- Native name: الياس شاهين
- Church: Maronite Church
- Diocese: Eparchy of Saint Maron of Montreal
- In office: 27 August 1982 – 23 November 1990
- Predecessor: Eparchy erected
- Successor: Georges Abi-Saber

Orders
- Ordination: 25 March 1939
- Consecration: 7 November 1982 by Anthony Peter Khoraish

Personal details
- Born: 20 July 1914 Aabrine (east of Batroun), Mount Lebanon Mutasarrifate, Ottoman Empire
- Died: 5 December 1991 (aged 77)

= Elias Shaheen =

Elias Shaheen or Elias Chahine (in Arabic الياس شاهين) (20 July 1914 in Ebrine, Lebanon – 5 December 1991) was the first bishop (eparch) of the Maronite Church in Canada and in 1985 was appointed Archeparch of the Maronite Catholic Eparchy of Saint Maron of Montreal.

==Life==
Shaheen was born in Ebrine, Lebanon. On 25 March 1939, he was consecrated priest.

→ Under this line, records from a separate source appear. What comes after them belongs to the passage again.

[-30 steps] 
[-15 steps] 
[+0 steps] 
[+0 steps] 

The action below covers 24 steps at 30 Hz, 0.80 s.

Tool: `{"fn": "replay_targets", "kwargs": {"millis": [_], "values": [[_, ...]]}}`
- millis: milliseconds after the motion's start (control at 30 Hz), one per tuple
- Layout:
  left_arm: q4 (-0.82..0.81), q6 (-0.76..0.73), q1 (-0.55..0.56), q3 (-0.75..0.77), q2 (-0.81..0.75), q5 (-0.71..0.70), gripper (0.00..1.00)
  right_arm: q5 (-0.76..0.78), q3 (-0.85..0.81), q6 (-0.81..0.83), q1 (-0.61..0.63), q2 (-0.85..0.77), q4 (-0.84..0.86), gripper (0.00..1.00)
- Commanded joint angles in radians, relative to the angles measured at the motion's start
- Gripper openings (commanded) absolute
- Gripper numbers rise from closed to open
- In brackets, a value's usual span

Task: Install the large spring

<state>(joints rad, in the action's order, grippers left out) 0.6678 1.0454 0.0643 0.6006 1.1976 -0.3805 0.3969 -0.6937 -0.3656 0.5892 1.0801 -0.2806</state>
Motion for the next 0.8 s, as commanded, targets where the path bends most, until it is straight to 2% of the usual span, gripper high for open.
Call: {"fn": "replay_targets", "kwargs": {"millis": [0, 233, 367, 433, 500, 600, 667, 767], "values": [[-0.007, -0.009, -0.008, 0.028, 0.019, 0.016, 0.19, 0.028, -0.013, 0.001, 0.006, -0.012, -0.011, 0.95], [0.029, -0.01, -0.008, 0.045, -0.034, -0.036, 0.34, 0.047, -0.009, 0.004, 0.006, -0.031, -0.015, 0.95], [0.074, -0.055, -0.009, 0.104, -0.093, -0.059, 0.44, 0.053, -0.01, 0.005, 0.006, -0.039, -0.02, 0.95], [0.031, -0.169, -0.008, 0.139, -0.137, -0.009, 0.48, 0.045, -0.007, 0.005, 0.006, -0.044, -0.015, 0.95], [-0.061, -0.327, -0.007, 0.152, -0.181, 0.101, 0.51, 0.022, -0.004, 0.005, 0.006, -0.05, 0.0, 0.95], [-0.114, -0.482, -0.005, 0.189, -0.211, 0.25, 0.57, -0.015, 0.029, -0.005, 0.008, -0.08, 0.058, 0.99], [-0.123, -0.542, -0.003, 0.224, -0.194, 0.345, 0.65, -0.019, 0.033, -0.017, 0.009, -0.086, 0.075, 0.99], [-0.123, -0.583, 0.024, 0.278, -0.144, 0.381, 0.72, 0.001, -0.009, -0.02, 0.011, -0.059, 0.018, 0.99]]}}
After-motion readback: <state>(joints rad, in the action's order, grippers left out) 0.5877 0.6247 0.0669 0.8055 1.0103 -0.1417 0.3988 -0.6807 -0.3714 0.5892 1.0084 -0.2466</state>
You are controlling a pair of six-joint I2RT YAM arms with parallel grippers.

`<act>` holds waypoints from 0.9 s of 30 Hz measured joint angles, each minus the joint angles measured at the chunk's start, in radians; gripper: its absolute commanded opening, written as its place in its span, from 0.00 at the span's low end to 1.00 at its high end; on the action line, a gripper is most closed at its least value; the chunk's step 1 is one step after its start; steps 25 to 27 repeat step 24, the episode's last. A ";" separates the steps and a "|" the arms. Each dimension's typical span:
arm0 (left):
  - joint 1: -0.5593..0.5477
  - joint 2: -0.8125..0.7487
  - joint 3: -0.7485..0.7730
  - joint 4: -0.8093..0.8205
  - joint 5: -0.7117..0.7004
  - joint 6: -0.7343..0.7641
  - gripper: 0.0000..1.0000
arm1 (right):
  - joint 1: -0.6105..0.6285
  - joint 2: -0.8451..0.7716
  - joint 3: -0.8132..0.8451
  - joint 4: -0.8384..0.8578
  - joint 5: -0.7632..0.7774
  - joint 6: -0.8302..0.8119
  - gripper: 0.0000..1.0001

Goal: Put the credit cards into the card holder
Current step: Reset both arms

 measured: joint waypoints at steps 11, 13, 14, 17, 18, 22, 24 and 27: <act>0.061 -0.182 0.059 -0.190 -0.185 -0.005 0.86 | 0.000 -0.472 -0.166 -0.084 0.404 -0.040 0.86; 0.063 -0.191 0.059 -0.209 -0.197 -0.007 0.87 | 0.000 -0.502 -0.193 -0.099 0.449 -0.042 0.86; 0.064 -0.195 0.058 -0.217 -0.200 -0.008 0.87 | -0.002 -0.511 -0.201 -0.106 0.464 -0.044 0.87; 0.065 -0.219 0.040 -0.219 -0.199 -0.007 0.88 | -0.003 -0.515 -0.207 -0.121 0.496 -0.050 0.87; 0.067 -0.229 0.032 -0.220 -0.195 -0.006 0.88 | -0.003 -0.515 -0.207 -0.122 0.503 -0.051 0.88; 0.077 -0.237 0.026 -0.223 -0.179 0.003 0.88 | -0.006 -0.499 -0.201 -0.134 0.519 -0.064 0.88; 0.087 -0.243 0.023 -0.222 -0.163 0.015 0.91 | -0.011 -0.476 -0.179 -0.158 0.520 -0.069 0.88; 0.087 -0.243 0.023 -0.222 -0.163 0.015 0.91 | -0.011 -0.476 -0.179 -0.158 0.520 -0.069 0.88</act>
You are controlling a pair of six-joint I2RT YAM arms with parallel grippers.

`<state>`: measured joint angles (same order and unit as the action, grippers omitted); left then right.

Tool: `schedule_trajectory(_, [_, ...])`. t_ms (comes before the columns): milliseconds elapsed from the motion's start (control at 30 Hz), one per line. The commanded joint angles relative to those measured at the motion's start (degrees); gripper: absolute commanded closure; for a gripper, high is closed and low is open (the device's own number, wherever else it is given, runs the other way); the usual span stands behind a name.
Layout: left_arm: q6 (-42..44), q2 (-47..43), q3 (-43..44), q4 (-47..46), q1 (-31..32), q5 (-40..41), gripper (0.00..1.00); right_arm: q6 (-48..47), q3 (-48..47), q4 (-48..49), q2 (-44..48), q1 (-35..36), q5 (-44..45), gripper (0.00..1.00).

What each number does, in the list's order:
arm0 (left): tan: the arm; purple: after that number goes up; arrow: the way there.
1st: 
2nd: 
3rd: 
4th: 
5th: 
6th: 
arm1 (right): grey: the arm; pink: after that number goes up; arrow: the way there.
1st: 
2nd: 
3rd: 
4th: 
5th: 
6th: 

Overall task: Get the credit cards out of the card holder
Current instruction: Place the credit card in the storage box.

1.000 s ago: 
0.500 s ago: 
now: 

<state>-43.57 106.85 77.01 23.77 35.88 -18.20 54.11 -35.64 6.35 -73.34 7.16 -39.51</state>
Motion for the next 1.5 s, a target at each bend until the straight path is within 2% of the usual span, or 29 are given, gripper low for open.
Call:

He was appointed first Maronite eparch of the Maronite Catholic Eparchy of Saint Maron of Montreal on 27 August 1982. Maronite Patriarch of Antioch, Cardinal Anthony Peter Khoraish, consecrated him eparch on 7 November 1982 and his co-consecrators were Archeparch Francis Mansour Zayek of Brooklyn and the Auxiliary eparch of Antioch, Eparch Roland Aboujaoudé. On 13 March 1985 Elias Shaheen was appointed Archeparch of Montréal. On 23 November 1990 he became Archeparch emeritus and was until his death on 5 December 1991. Shaheen was succeeded by Eparch Georges Abi-Saber, OLM.